Current studies show that the increase in the incidence of Chronic Kidney Disease cannot be fully explained only by risk factors well elucidated in the specialty literature, as knowing that oxidative stress is prevalent in Chronic Kidney Disease patients and is considered to be an important pathogenetic mechanism. Reactive oxygen species, which appear in excess as a result of ischemic, toxic or immune mediator changes, can negatively influence various pathological processes in renal pathology. These processes mainly refer to the pathogenesis of Chronic Kidney Disease or acute kidney injury. There are at least two pathophysiological mechanisms by which oxidative stress is formed in renal pathology, and then their damaging effects can cause, maintain or aggravate the cause of the condition. Following the initiation of inflammatory processes, the progression of renal damage is accelerated, with the eventual damage to all nephron structures as well as the interstitial space.
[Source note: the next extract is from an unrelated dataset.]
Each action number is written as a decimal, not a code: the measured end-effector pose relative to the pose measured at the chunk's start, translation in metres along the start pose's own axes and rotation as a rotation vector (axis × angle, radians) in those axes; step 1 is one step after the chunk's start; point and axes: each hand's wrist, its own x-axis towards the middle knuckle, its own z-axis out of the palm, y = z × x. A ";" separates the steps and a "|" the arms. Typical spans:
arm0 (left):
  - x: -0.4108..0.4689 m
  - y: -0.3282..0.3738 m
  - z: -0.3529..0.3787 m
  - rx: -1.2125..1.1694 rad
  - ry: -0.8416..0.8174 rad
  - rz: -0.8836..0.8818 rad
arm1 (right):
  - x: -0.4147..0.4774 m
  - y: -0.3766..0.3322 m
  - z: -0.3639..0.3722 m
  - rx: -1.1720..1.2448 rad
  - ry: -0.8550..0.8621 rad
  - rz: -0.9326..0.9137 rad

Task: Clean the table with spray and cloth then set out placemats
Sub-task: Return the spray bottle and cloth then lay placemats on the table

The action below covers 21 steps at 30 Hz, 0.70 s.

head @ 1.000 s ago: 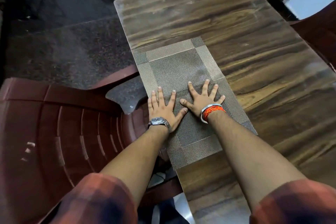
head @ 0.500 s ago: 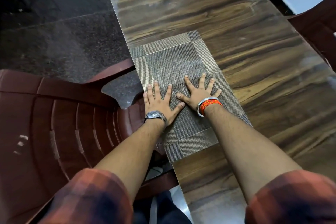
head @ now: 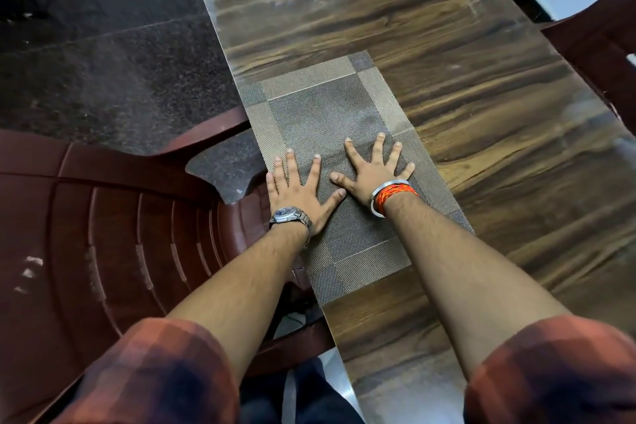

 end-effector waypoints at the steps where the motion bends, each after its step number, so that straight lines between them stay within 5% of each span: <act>1: 0.000 0.000 0.000 -0.004 0.002 -0.002 | 0.000 0.000 0.000 0.000 0.001 -0.005; 14: -0.005 0.012 -0.018 0.042 0.035 0.003 | -0.023 0.019 0.007 -0.013 0.210 -0.015; 21: -0.024 0.054 -0.032 0.057 0.163 0.328 | -0.086 0.069 0.001 0.117 0.383 0.159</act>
The main sources of reactive oxygen species are mitochondria, but other cellular organelles may also be involved. Oxidant radicals produce oxidation of proteins, lipids, modification of nucleic acids with destruction of cell membranes, induction of apoptosis and lysis of kidney tissue. It is shown that free radicals are normally annihilated by superoxide dismutase – the antioxidant enzyme. There are several biomarkers that can be evaluated to detect oxidative stress and antioxidant status in patients with chronic kidney disease. Their determination in the context of a complex examination represents an informational support in the elucidation of pathogenetic mechanisms with the implementation of non-invasive early diagnosis methods. We reviewed the Chronic Kidney Disease literature to see if the guidelines and data are reliable enough to justify a particular approach.